- 23°11′18″N 72°38′00″E﻿ / ﻿23.18833°N 72.63333°E
- Location: India
- Type: Repository, Networking Universities
- Established: March 1991; 35 years ago

Other information
- Website: www.inflibnet.ac.in

= INFLIBNET Centre =

Education organization in Gandhinagar, India

INFLIBNET Centre (Information and Library Network Centre) is an Inter-University Centre of the University Grants Commission (India) under the Ministry of Education (India). The organisation promotes and facilitates libraries and information resources for Indian further education. Its premises are in Gandhinagar, Gujarat.

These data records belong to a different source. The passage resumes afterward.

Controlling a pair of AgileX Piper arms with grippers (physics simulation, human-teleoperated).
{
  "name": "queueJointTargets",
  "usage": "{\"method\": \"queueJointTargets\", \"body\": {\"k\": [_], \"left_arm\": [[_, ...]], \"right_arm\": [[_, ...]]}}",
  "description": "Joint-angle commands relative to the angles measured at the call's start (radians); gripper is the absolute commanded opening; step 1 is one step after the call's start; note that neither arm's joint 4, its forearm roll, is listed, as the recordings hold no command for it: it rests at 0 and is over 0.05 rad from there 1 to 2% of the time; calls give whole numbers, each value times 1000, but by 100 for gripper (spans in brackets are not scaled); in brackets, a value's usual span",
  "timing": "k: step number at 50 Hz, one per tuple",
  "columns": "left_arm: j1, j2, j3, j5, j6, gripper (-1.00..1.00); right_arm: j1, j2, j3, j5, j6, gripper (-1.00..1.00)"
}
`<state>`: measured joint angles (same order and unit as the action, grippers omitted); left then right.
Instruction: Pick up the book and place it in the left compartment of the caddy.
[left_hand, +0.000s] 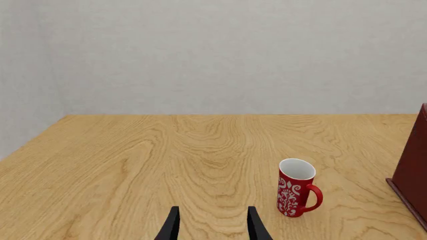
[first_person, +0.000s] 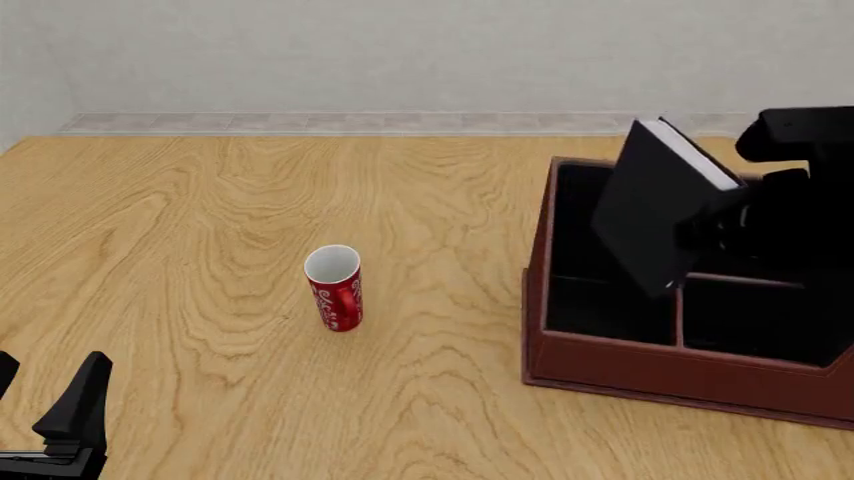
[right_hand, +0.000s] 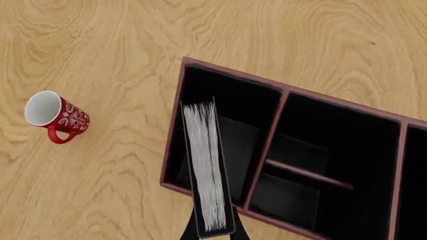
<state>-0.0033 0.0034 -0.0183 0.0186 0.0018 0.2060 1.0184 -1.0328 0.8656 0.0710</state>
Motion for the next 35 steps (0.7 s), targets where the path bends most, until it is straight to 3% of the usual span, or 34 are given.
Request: {"method": "queueJointTargets", "body": {"k": [1,35], "left_arm": [[0,2,-2,-2,1,100],[0,2,-2,-2,1,100]], "right_arm": [[11,30,7,-42,32,-100],[-16,98,13,-110,29,-100]]}}
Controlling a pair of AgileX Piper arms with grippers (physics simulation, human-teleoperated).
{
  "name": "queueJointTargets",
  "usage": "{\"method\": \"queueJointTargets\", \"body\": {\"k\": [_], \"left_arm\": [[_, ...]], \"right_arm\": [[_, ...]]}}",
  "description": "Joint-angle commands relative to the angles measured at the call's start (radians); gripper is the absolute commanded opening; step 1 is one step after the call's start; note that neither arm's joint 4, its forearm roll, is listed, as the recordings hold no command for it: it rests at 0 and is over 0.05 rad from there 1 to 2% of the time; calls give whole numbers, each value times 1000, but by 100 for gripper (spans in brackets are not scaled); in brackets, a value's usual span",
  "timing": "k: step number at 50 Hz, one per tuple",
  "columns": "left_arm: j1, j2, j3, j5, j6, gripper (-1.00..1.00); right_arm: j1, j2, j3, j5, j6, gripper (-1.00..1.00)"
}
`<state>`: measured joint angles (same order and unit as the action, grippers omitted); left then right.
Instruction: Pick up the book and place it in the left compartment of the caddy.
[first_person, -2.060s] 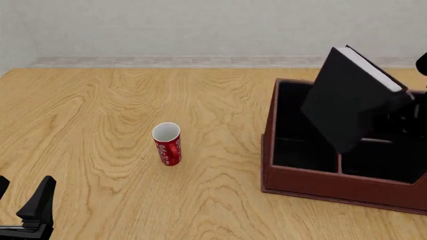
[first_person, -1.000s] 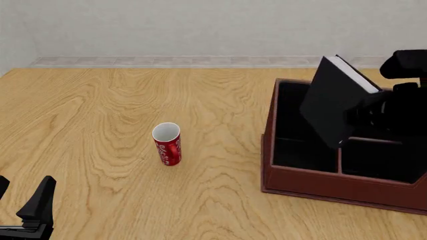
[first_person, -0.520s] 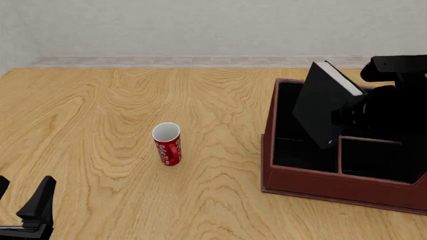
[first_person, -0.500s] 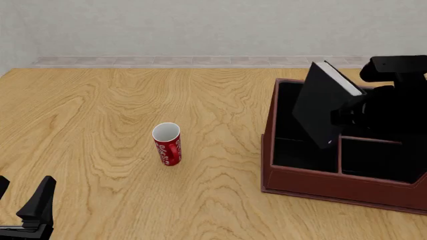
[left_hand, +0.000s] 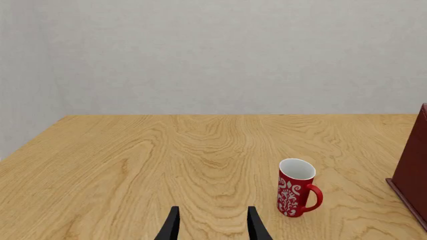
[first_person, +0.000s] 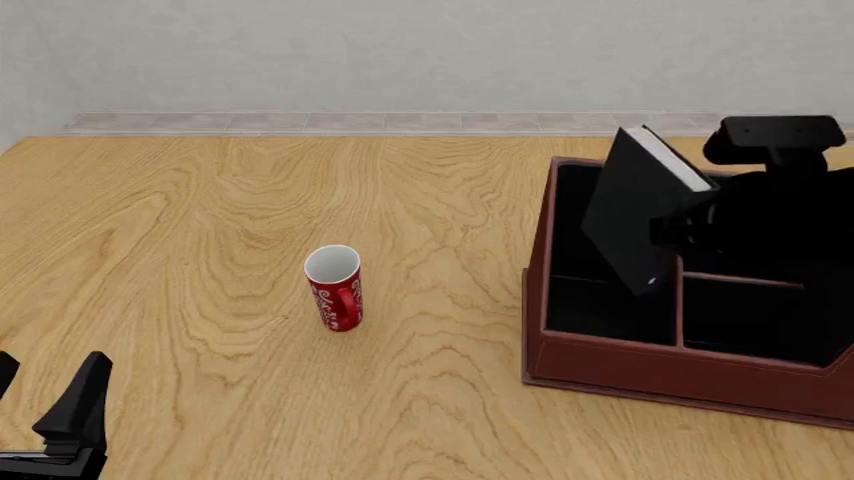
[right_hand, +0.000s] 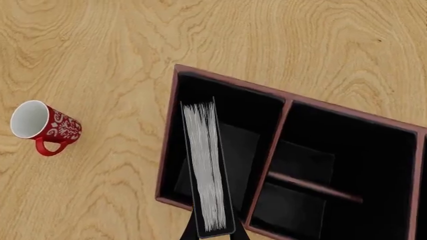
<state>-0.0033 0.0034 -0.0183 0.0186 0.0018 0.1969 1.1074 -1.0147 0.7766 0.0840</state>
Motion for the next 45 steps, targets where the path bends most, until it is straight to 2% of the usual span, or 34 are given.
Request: {"method": "queueJointTargets", "body": {"k": [1,45], "left_arm": [[0,2,-2,-2,1,100],[0,2,-2,-2,1,100]], "right_arm": [[-6,12,-4,-24,16,-100],[-5,59,97,-135,29,-100]]}}
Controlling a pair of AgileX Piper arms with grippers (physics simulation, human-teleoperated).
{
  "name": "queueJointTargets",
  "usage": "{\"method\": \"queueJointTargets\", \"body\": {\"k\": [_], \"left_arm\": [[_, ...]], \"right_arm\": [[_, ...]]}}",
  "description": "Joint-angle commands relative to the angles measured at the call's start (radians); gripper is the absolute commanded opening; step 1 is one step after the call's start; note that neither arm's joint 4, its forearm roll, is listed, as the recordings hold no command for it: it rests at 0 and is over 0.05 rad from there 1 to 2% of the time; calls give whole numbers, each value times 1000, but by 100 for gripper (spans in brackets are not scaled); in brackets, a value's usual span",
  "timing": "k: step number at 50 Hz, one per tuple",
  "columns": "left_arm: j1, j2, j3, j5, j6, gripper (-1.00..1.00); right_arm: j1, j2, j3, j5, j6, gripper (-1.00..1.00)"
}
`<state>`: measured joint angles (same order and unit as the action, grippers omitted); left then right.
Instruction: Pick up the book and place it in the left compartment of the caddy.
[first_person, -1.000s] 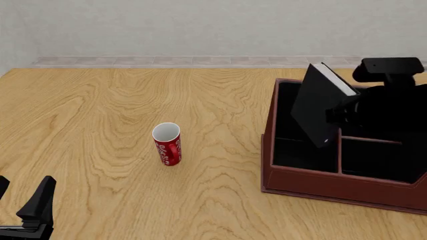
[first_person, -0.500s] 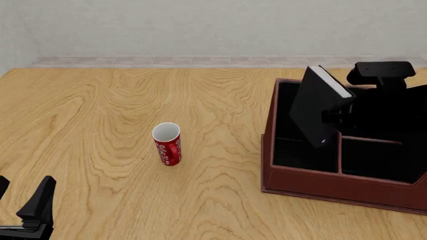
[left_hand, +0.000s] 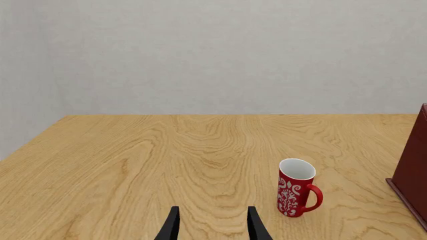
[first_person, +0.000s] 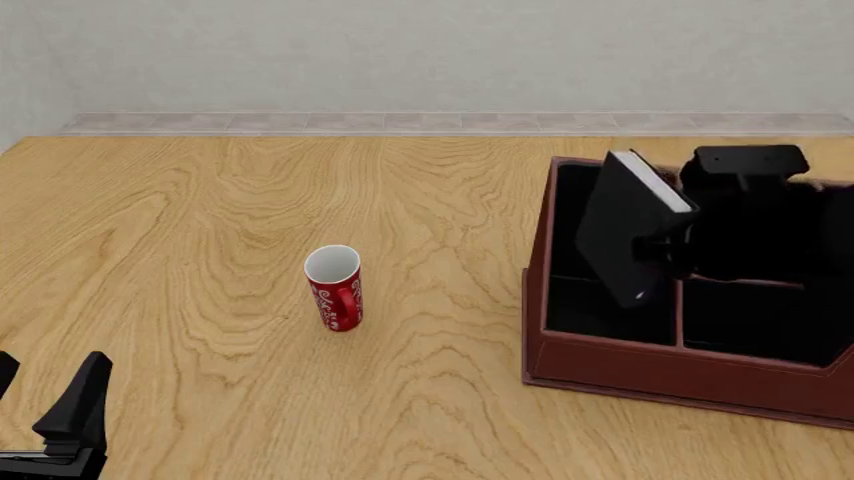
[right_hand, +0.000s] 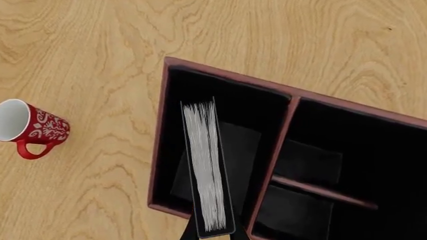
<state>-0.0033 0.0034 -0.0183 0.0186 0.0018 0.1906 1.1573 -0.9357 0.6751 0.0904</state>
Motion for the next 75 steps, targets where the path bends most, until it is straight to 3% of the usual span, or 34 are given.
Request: {"method": "queueJointTargets", "body": {"k": [1,75], "left_arm": [[0,2,-2,-2,1,100],[0,2,-2,-2,1,100]], "right_arm": [[1,9,18,-34,23,-100],[-1,129,114,-197,27,-100]]}}
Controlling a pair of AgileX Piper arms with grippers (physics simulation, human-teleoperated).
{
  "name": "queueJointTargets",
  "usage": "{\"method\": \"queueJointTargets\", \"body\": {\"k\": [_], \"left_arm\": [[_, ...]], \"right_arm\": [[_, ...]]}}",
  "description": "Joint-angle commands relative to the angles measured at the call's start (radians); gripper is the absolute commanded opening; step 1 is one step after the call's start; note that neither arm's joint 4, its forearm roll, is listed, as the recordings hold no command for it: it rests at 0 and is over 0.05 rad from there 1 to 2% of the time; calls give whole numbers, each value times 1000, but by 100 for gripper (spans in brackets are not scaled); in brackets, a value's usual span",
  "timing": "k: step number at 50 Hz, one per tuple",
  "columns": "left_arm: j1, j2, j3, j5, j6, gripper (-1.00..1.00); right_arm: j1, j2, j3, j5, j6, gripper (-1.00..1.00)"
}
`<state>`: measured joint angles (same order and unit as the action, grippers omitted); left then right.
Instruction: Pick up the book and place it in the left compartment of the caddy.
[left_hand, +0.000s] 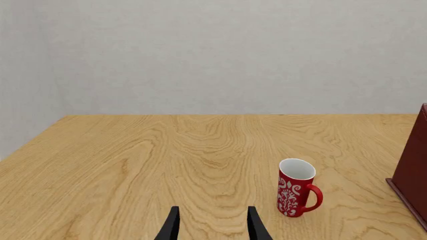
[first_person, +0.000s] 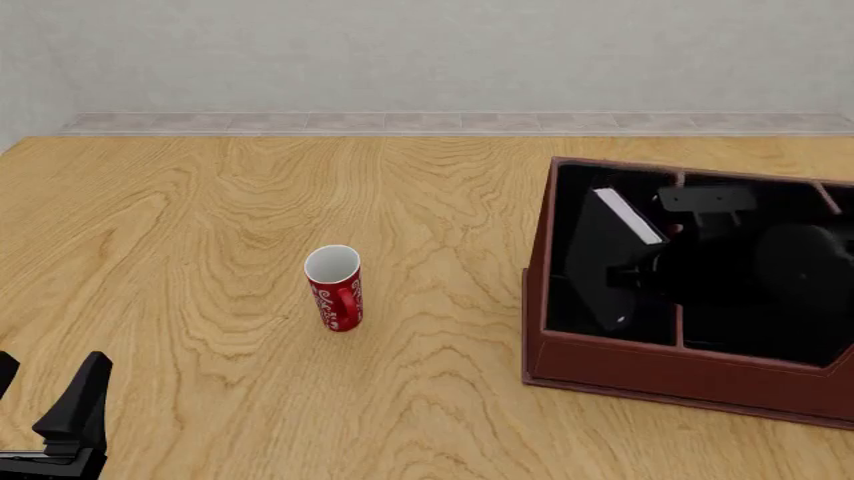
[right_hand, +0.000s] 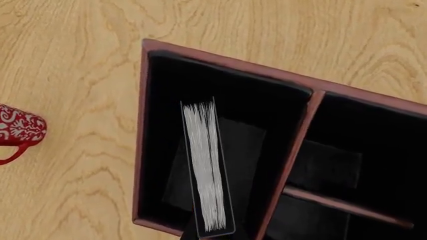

Shodhganga, the digital repository of theses and dissertations submitted to universities in India is maintained by INFLIBNET Centre. INFLIBNET also performed an important role as an online learning resources by HRD Ministry during COVID-19 lockdown in India.

==History==

INFLIBNET is a major National Programme initiated by the University Grants Commission (India) on 27th February, 1991 as a project under the Inter-University Centre for Astronomy and Astrophysics (IUCAA). It became an independent Inter-University Centre in June 1996. INFLIBNET runs a nationwide high speed data network connecting university libraries and other information centres.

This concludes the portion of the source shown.